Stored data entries
━━━━━━━━━━━━━━━━━━━━━━━━━━━━━━

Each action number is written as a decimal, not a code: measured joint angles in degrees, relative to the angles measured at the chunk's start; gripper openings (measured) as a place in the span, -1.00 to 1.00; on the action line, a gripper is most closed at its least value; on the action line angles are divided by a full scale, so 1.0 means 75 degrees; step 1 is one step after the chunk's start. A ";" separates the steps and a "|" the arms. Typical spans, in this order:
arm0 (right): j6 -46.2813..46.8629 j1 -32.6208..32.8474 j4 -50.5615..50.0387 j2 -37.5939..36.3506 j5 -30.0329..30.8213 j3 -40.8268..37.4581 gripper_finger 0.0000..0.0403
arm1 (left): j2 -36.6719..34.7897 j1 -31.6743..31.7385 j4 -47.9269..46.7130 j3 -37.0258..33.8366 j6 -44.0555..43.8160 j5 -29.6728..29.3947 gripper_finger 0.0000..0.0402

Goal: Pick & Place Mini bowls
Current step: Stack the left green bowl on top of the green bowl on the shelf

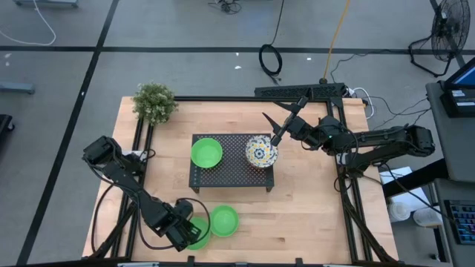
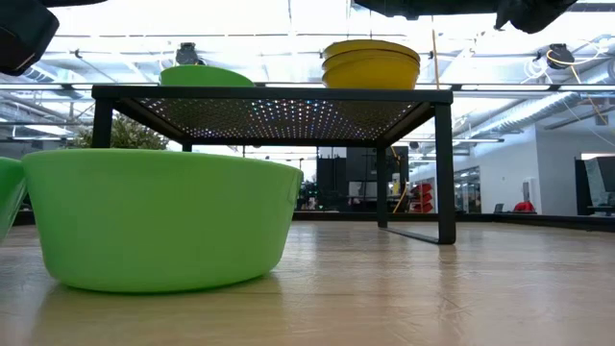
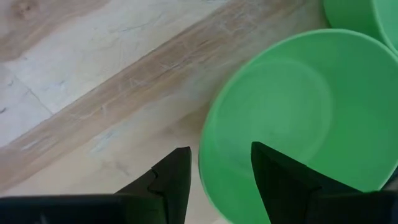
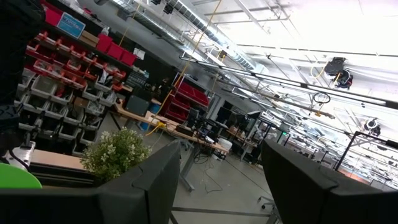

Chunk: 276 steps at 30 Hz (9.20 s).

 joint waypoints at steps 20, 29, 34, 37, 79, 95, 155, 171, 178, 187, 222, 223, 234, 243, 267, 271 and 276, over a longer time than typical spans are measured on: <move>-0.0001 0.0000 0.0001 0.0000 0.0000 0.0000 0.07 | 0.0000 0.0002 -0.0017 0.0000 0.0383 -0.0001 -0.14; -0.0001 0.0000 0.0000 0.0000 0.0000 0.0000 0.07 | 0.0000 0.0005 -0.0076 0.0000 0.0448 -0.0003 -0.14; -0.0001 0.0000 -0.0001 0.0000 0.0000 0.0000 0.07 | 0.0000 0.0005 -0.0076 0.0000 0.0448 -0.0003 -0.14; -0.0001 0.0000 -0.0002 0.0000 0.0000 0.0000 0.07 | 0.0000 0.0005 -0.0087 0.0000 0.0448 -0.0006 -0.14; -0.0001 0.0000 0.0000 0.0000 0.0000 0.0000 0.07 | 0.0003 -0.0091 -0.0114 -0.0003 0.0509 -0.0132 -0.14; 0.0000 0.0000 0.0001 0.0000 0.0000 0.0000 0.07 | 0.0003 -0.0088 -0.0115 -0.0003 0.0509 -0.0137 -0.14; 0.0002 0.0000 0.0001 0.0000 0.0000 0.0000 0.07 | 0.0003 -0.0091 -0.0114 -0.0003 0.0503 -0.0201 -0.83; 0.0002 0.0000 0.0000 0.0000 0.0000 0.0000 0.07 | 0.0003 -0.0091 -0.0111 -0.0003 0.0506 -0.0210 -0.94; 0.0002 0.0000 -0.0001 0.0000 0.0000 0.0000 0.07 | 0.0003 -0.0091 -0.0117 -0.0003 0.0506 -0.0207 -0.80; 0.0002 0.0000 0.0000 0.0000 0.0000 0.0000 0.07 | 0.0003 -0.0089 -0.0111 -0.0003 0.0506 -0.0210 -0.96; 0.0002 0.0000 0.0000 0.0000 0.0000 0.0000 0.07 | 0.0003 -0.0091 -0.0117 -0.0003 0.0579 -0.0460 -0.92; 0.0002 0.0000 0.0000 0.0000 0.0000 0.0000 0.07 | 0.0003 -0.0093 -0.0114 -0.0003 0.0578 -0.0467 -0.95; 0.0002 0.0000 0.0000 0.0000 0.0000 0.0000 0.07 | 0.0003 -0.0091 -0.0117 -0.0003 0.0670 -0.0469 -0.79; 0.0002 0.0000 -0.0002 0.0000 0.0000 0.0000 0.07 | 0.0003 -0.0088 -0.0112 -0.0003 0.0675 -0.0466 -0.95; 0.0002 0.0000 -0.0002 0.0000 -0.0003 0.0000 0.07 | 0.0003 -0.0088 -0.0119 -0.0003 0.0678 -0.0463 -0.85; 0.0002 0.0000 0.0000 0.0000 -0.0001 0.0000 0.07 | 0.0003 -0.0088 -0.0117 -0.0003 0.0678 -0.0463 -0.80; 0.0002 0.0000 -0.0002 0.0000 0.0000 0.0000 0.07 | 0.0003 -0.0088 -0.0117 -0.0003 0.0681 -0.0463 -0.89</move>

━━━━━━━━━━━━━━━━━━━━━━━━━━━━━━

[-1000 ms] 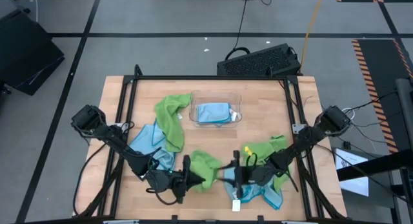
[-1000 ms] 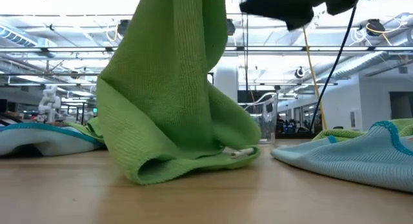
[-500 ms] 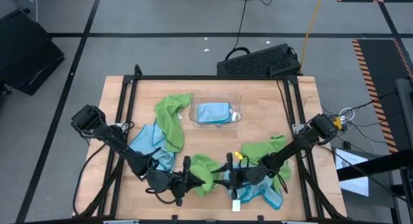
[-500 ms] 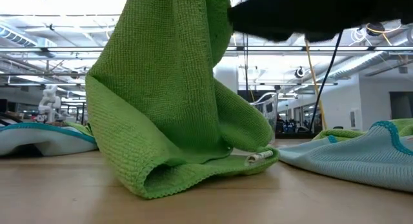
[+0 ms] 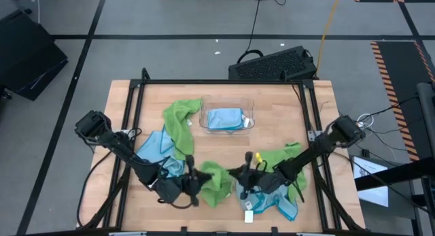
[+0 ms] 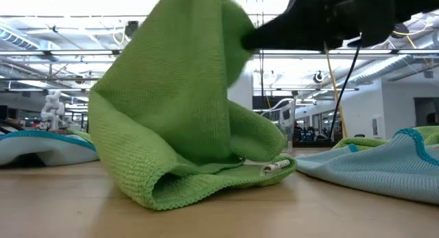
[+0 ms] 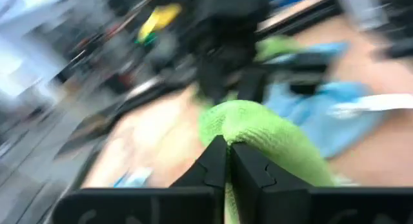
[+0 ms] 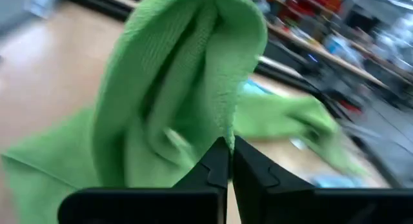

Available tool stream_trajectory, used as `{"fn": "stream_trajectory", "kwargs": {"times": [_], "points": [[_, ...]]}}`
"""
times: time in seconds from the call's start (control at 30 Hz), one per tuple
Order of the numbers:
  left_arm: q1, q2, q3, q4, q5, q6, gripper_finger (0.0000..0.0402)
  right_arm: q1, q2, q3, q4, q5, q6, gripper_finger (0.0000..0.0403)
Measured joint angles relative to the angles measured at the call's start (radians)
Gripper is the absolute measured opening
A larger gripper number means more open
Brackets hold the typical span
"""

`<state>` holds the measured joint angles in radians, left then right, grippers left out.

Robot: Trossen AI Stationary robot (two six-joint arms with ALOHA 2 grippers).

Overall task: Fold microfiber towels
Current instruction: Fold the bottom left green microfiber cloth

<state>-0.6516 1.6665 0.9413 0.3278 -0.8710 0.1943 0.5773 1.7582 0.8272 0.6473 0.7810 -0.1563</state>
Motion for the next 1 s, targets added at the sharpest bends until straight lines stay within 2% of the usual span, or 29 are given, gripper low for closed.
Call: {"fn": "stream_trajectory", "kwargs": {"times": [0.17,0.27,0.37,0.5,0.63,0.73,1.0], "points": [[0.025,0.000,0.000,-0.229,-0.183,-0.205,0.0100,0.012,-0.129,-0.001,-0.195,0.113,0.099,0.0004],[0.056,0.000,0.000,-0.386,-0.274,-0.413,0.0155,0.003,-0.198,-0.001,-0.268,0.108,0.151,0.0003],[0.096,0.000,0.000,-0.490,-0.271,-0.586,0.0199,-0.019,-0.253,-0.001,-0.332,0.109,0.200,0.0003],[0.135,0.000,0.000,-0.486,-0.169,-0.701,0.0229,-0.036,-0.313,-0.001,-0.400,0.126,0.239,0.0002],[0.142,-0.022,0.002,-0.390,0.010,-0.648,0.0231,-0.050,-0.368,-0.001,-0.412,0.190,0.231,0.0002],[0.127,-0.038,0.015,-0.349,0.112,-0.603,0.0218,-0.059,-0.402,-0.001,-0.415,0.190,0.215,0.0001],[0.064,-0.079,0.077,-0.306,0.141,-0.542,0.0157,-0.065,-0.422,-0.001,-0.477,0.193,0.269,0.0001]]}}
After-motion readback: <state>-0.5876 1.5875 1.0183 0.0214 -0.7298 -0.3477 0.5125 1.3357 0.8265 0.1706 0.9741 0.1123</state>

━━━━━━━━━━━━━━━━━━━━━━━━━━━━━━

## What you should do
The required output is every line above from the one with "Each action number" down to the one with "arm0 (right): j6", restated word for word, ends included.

## Response
Each action number is written as a decimal, not a code: measured joint angles in degrees, relative to the angles measured at the chunk's start; gripper openings (measured) as a place in the span, -1.00 to 1.00; on the action line, a gripper is most closed at its least value; on the action line angles are divided by a full scale, so 1.0 means 75 degrees; step 1 is one step after the chunk's start. A ";" separates the steps and a "|" the arms. Typical spans, in this order:
arm0 (right): j6 -46.2813..46.8629 j1 -32.6208..32.8474 j4 -50.5615..50.0387 j2 -37.5939..36.3506 j5 -30.0329..30.8213 j3 -40.8268..37.4581 gripper_finger 0.0000..0.0403

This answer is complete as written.